In chapters covering domesticaion, epidemics, slavery, war, barbarian-city rellationships, environmental destruction, and the fragility of city-states, Scott draws on examples from Bronze Age Egypt, Mespotamia, China, and other areas to contend that “the standard narrative” is wrong to suggest that people chose sedentary town life voluntarily.  Yet archaeologists and historians pay more attention to the sites with stone ruins and writing than to those without, even though the early city-states represented only a tiny fraction of the Earth’s population.

I can’t help but see a parallel to the way that the study of religion focuses on large, text-oriented religious organizations and on the interplay of specialists within them rather than on the “lived religion” and the personal spiritual experiences of average people.

The “standard narrative,” Scott writes, holds that it is “nconceivable that the ‘civilized’ could ever revert to primitivism “— yet it happpened again and again. People often fled rather than be forcibly incorporated into city-states: “Fixed settlement and plough agriculture were necessary to state-making, but they were just part of a large array of livelihood options not be taken up or abandoned as conditions changed.”

Maybe being “spiritual but not religious” is like slipping past the royal guardsmen to take up a life of hunting, gathering, and easy feral agriculture once again.

  1. Reproduced in James C. Scott, Against the Grain: A Deep History of the Earliest State (New Haven: Yale University Press, 2017), 163. []
  2. Elizabeth Lang, “Maids at the Grindstone,” Journal of Lithic Studies 3, no. 3 (2016): 282. []
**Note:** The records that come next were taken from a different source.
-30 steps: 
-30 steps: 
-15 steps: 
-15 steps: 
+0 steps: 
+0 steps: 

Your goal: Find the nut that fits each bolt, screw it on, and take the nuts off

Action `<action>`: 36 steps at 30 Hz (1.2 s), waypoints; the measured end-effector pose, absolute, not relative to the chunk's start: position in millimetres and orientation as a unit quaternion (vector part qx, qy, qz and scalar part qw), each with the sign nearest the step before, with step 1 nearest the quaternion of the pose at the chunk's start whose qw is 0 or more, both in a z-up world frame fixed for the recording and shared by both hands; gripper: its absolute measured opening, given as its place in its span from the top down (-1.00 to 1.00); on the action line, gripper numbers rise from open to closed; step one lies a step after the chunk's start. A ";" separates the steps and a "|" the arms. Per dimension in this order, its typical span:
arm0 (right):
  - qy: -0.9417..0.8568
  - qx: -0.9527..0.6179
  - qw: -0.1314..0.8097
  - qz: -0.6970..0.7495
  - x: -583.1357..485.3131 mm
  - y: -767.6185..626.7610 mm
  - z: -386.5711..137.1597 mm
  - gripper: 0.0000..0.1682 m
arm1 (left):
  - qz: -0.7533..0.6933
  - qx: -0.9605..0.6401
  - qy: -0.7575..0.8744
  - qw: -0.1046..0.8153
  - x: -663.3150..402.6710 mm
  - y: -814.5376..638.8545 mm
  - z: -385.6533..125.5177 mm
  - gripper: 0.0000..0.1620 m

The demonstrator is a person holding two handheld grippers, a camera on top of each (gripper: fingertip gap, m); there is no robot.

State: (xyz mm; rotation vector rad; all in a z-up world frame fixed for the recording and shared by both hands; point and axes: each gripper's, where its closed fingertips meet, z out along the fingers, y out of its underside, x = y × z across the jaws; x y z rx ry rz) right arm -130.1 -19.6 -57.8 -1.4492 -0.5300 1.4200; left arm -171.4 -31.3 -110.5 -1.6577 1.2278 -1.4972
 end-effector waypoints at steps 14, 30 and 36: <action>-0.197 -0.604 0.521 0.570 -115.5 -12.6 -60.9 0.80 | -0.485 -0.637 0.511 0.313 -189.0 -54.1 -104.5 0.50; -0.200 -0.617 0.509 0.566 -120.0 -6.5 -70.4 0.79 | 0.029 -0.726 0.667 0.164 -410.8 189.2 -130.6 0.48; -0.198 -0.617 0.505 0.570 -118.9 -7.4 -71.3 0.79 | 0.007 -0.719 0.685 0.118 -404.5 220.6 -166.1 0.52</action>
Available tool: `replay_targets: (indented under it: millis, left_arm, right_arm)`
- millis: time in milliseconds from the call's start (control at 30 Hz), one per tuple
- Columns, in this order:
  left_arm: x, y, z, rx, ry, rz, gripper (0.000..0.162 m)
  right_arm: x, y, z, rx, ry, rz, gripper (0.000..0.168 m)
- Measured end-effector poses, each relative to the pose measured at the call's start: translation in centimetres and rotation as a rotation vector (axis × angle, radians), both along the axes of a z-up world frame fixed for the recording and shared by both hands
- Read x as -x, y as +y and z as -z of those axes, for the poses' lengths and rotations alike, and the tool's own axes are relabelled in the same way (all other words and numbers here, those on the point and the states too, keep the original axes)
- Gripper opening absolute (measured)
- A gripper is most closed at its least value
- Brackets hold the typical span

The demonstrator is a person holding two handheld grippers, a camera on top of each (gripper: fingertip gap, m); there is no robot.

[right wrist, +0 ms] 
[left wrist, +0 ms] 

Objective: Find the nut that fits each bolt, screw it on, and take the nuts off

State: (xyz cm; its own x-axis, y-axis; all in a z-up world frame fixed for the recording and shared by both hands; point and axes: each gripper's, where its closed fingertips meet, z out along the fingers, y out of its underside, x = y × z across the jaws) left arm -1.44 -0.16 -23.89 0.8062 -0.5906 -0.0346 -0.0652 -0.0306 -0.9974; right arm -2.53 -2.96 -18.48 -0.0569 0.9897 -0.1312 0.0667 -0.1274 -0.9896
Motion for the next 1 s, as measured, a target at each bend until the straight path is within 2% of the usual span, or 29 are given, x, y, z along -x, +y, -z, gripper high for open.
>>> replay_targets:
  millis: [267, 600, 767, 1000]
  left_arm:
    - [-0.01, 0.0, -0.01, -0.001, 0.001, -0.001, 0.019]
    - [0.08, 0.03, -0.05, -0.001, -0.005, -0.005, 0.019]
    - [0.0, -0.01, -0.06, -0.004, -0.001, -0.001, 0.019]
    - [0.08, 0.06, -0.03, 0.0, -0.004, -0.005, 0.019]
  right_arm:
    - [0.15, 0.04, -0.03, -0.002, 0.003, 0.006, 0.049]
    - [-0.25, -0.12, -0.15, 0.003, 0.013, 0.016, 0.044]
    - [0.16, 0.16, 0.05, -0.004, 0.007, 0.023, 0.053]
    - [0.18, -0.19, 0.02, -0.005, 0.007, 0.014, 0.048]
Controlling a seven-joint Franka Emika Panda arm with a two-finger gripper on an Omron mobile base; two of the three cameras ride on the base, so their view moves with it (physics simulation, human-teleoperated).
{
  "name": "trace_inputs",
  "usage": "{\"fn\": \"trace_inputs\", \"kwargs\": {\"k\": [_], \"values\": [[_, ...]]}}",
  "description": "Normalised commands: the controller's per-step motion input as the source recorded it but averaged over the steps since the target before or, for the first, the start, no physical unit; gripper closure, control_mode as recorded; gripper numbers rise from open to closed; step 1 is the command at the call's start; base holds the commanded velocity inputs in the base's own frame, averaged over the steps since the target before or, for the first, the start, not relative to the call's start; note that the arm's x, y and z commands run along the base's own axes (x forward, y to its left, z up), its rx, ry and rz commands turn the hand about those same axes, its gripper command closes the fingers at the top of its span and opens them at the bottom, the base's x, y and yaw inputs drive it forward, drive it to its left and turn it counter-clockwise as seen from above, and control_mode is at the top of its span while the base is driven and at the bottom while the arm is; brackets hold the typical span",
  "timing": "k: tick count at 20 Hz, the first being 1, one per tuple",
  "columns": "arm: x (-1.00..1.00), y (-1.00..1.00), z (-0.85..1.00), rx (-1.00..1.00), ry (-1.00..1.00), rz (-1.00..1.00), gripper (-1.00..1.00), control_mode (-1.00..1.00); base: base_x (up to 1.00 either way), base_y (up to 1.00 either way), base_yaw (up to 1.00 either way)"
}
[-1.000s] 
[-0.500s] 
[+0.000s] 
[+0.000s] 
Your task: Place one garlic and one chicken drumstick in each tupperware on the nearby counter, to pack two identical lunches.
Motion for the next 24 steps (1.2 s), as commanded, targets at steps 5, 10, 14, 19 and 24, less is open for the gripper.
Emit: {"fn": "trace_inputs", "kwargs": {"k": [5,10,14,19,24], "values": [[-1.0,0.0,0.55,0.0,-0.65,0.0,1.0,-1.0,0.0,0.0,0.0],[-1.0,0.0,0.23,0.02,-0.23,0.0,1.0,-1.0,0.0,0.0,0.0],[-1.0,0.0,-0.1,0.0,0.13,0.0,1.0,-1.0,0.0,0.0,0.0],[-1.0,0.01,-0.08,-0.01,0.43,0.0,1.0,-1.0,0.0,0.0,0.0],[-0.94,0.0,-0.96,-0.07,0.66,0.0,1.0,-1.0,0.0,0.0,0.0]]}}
4 thoughts on “Happy Lammas, Slaves, Now Get to Work

  1. We had a similar discussion recently as we were hiking up Idaho’s Selway River stuffing our faces with endless berries. Imagine you’re a Nez Perce accustomed to picking berries, digging camas early summer, eating venison, and hanging out by beautiful rivers pulling out salmon and eels by the bucketload, and then some heat-exhausted foreigners can’t comprehend why you’re unenthusiastic about growing dryland wheat. I’d only take up farming at gunpoint too.

  2. One thing that surprised me is that James Scott did not use Genesis 12 , the departure of Abram (later Abraham), his extended family, and his flocks of animals from the city of Harran (after his earlier residence in Ur) in order to follow a pastoral lifestyle as an example of people fleeing a Mesopotamian city-state.

    With all the attention paid to biblical history and archaeology over the decades, could not the possible dates of that exodus be linked to the history of Mesopotamia?

  3. It’s much easier to “slip past the royal guardsmen” in a spiritual sense than in an economic sense.

  4. The “march toward urban civilization” narrative, like other narratives of understanding that are passed along in academia and intellectual circles, can be dominant over any other possibilities. Even overwhelmingly dominant.

    But we do not really get many choices about enculturation. “Unreflexively inherited” describes it pretty well. Only later in a lifetime, in some cultural circumstances, do choices appear that individuals may take and maybe alter living situations. Or world views.

    Had my childhood circumstances been a little different, for example, I might have been turned into the “good Catholic” that some of my relatives cast my immediate family into the pit because my parents chose not to go along with that plan for me. And so I got to make choices that I otherwise might not have been able to make.

    The widely accepted narratives may certainly turn out to be incorrect. But it’s difficult to imagine (for me, at least) large human populations living without urban civilizations.